• **Exercise requirements**
Scan the records below. Copy every line in which the word "like" appears.

(Records from a collection)
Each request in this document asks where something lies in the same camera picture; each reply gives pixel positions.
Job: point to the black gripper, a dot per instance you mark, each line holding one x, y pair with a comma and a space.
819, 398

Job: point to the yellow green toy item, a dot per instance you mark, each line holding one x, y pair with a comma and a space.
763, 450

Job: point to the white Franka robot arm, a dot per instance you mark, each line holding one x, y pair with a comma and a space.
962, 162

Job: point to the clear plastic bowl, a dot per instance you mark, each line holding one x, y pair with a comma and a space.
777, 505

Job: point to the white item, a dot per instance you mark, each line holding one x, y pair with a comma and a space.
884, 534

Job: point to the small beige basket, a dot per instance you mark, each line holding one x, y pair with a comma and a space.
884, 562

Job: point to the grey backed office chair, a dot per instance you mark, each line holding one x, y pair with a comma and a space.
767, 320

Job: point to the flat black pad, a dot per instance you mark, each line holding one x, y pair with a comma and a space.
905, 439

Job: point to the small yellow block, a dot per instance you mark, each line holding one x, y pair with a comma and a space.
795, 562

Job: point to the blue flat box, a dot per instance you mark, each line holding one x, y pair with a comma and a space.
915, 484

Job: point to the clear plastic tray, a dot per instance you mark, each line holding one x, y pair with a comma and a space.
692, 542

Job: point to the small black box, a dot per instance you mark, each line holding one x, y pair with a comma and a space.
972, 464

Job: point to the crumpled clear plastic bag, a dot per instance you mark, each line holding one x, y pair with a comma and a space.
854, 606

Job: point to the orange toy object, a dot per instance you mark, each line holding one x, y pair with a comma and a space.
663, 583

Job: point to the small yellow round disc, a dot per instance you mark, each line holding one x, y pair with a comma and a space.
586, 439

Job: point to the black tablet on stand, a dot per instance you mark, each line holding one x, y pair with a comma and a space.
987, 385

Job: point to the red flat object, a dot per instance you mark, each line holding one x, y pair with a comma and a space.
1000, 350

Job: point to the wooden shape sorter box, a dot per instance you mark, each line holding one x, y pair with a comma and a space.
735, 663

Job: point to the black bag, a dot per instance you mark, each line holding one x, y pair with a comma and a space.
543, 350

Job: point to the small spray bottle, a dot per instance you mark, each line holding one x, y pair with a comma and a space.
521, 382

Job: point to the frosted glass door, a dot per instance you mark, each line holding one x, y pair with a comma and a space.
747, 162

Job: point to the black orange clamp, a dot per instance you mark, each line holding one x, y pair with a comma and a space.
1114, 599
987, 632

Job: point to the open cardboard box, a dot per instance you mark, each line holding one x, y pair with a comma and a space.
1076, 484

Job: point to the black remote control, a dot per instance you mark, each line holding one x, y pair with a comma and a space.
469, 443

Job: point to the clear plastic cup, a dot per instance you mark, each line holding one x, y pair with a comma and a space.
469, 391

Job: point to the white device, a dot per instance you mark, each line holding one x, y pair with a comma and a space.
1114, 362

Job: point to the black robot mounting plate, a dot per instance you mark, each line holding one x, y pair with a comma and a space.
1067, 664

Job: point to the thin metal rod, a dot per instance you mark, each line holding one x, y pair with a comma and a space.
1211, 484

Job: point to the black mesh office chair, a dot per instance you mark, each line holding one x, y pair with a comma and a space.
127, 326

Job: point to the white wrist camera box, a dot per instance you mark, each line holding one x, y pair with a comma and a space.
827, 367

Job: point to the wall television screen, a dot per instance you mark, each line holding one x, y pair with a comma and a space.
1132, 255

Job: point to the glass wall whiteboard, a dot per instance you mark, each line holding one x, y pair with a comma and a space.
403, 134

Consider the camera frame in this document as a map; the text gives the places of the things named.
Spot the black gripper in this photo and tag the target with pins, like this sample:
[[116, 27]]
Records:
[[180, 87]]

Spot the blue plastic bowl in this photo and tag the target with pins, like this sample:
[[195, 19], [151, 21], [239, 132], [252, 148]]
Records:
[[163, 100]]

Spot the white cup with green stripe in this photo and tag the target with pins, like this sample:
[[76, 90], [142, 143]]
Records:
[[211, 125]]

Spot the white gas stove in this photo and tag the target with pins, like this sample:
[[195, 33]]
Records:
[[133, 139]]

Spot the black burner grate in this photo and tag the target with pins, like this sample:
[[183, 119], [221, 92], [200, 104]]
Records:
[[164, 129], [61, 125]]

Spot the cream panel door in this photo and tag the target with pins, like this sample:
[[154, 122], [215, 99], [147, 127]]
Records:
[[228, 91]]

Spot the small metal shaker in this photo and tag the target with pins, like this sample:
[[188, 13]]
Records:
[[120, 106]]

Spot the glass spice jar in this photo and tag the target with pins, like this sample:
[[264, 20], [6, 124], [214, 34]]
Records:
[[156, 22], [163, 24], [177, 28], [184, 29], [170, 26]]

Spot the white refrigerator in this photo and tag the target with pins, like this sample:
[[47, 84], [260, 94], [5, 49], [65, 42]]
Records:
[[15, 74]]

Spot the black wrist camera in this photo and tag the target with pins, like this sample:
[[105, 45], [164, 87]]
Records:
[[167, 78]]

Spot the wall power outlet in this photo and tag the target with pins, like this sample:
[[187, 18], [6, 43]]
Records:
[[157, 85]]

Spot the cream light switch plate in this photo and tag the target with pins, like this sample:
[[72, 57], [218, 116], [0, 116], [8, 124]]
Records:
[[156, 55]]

--

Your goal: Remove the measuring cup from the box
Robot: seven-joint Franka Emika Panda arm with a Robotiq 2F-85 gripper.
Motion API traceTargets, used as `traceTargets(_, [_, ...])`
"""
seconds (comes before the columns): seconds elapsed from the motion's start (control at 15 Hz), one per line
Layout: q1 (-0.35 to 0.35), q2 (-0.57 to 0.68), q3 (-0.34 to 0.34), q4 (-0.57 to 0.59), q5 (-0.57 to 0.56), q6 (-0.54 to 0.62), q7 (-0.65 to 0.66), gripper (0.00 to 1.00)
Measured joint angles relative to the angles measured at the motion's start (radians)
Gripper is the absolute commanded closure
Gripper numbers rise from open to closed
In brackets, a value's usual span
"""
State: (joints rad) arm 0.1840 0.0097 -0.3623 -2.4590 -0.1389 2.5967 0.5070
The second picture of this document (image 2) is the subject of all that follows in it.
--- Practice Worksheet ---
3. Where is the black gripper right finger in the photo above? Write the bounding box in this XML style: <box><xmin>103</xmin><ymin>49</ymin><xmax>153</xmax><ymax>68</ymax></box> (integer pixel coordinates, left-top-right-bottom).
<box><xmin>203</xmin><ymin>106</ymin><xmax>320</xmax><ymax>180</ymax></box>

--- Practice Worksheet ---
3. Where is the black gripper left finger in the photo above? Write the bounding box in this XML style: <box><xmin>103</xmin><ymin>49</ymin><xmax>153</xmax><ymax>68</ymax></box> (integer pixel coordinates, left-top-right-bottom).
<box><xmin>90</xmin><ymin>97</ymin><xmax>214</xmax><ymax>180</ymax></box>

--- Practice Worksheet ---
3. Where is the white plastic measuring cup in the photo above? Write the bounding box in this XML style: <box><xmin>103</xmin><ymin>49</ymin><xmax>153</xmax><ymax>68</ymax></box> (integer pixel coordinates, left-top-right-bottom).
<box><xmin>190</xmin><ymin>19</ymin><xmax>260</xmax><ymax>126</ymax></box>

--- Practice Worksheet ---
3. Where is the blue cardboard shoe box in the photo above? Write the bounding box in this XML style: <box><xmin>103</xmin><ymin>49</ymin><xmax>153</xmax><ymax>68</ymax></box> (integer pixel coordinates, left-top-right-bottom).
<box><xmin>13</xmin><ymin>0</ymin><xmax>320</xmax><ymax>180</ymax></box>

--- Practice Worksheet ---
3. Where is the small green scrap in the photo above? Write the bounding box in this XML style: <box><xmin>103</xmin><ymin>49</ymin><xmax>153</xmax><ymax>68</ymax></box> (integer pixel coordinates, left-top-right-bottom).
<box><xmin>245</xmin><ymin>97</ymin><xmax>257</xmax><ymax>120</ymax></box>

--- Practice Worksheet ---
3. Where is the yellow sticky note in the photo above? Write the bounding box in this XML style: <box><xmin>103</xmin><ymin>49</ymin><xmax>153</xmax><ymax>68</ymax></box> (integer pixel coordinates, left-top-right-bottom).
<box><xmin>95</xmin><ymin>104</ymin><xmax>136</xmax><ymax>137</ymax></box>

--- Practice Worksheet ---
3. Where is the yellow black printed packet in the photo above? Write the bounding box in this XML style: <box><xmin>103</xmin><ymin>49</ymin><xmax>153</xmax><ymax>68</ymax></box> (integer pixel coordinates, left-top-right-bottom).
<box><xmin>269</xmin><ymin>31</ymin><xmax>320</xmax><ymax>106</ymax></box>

==

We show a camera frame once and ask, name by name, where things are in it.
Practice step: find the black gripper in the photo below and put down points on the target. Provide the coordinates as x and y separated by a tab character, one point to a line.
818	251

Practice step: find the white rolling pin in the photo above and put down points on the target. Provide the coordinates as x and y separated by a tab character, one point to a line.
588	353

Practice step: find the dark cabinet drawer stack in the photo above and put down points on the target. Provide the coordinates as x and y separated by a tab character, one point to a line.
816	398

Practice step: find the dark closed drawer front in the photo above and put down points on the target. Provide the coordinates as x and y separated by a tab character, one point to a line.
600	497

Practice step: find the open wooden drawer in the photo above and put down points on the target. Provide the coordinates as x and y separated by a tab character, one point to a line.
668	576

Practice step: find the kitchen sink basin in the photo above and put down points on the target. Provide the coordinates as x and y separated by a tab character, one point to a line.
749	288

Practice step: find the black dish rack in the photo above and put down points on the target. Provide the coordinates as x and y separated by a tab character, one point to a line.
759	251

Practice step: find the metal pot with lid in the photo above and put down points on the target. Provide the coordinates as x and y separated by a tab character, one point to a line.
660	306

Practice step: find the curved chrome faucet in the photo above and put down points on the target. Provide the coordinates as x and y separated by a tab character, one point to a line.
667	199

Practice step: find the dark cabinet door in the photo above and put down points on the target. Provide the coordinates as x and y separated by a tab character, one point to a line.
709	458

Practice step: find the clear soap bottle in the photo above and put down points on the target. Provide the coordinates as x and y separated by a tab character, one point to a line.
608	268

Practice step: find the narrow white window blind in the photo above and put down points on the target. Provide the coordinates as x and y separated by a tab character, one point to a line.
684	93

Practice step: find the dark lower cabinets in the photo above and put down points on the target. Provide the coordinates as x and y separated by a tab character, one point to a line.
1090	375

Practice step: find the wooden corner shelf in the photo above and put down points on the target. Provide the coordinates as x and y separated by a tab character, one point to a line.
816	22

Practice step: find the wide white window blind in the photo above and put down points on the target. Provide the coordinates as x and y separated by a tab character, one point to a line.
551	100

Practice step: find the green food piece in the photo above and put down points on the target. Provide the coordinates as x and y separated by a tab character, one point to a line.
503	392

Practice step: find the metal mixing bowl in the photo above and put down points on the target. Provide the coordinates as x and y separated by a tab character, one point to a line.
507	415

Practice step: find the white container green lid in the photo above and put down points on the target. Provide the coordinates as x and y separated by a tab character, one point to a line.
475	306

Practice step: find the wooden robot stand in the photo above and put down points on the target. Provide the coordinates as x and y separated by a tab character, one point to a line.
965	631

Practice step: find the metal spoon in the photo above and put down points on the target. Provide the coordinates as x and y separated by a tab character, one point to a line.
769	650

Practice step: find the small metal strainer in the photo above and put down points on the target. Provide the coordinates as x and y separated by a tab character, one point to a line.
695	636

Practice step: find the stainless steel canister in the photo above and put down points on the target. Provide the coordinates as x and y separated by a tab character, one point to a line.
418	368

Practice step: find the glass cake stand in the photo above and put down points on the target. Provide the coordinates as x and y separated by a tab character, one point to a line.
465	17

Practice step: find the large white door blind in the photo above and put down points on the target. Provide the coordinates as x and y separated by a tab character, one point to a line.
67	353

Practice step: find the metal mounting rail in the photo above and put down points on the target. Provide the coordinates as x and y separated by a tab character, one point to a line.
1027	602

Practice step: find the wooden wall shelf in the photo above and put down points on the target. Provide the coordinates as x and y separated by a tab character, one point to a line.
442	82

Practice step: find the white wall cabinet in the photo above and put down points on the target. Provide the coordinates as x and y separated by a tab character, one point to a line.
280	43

• **Exercise answer**
Spot the black gripper in this photo and tag the target with pins, like this sample:
Spot the blue plastic bowl in this photo and tag the target with pins, like this sample:
Spot the white cup with green stripe in this photo and tag the target with pins, like this sample:
Spot the white gas stove in this photo and tag the target with pins, like this sample:
Spot the black burner grate in this photo and tag the target with pins, like this sample:
Spot the cream panel door in this photo and tag the target with pins, like this sample:
Spot the small metal shaker in this photo and tag the target with pins, like this sample:
Spot the glass spice jar in this photo and tag the target with pins, like this sample:
Spot the white refrigerator in this photo and tag the target with pins, like this sample:
Spot the black wrist camera in this photo and tag the target with pins, like this sample:
Spot the wall power outlet in this photo and tag the target with pins, like this sample:
Spot the cream light switch plate in this photo and tag the target with pins, like this sample:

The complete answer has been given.